Aim of the exercise:
Each line of the material must be repeated precisely, with the pictures left out.

Input data:
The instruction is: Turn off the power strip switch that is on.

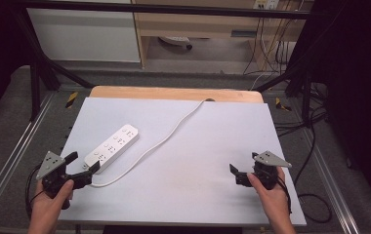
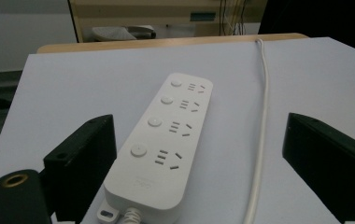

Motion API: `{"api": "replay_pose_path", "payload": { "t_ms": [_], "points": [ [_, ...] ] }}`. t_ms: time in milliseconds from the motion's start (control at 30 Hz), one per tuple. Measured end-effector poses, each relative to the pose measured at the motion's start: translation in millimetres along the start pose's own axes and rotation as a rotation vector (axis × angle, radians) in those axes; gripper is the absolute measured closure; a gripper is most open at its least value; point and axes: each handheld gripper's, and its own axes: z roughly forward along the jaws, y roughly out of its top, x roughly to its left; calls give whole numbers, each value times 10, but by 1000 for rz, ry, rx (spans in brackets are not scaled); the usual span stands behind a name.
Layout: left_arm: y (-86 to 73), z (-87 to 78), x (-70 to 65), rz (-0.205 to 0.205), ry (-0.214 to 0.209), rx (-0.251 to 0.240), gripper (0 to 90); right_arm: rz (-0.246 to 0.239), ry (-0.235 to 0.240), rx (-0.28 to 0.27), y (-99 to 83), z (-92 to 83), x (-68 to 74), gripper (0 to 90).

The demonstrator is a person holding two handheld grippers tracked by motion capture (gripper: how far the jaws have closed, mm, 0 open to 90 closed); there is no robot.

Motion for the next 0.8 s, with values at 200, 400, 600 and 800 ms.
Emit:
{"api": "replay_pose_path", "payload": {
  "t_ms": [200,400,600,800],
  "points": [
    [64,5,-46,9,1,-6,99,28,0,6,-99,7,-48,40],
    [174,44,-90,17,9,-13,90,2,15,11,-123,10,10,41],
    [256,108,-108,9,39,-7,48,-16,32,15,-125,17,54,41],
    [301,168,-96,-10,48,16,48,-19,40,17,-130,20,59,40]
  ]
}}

Result:
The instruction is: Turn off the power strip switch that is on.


Motion API: `{"api": "replay_pose_path", "payload": { "t_ms": [_], "points": [ [_, ...] ] }}`. t_ms: time in milliseconds from the motion's start (control at 30 Hz), one per tuple. Measured end-effector poses, each relative to the pose measured at the motion's start: translation in millimetres along the start pose's own axes and rotation as a rotation vector (axis × angle, radians) in those axes; gripper is the absolute measured closure; a gripper is most open at its least value; point and axes: each handheld gripper's, and its own axes: z roughly forward along the jaws, y roughly out of its top, x roughly to its left; calls give whole numbers, each value times 10, but by 1000 for rz, ry, rx (spans in brackets are not scaled); the usual span stands behind a name.
Layout: left_arm: y (-86 to 73), z (-87 to 78), x (-70 to 65), rz (-0.205 to 0.205), ry (-0.214 to 0.209), rx (-0.251 to 0.240), gripper (0 to 90); right_arm: rz (-0.246 to 0.239), ry (-0.235 to 0.240), rx (-0.28 to 0.27), y (-99 to 83), z (-92 to 83), x (-68 to 74), gripper (0 to 90).

The demonstrator is a person holding two handheld grippers tracked by motion capture (gripper: how far the jaws have closed, mm, 0 open to 90 closed); there is no robot.

Motion for the next 0.8 s, with values at 200, 400, 600 and 800 ms.
Emit:
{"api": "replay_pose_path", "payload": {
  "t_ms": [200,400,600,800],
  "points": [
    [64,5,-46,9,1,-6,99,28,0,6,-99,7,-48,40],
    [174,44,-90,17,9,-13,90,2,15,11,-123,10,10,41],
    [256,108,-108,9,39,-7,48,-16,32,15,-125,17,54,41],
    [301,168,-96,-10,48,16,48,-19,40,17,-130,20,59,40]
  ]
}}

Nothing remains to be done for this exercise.